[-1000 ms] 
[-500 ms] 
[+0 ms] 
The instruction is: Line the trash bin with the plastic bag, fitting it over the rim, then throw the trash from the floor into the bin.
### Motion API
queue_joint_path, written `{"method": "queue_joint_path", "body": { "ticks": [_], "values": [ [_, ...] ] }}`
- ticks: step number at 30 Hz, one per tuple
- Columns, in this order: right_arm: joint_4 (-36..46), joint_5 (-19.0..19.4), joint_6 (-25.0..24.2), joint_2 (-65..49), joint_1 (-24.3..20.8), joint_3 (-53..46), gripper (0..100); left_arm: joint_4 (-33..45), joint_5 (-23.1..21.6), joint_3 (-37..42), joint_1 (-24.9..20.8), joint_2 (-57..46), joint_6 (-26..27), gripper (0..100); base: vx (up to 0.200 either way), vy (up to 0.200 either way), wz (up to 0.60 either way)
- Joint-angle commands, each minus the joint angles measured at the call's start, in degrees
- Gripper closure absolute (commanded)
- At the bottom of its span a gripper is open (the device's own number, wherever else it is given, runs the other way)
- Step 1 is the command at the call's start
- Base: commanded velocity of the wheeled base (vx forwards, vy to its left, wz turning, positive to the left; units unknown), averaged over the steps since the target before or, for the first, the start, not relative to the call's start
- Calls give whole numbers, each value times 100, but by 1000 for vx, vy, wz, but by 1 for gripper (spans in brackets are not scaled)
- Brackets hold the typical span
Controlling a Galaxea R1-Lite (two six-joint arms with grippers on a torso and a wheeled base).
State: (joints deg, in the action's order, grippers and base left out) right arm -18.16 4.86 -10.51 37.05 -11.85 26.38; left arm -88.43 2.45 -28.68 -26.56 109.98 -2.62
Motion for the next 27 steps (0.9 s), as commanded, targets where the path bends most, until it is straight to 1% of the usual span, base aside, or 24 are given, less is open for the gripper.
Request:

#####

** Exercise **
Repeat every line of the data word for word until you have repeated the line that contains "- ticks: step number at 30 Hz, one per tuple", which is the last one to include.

** Answer to the exercise **
[-1000 ms] 
[-500 ms] 
[+0 ms] 
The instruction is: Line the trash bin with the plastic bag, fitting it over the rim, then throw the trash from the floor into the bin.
### Motion API
queue_joint_path, written `{"method": "queue_joint_path", "body": { "ticks": [_], "values": [ [_, ...] ] }}`
- ticks: step number at 30 Hz, one per tuple

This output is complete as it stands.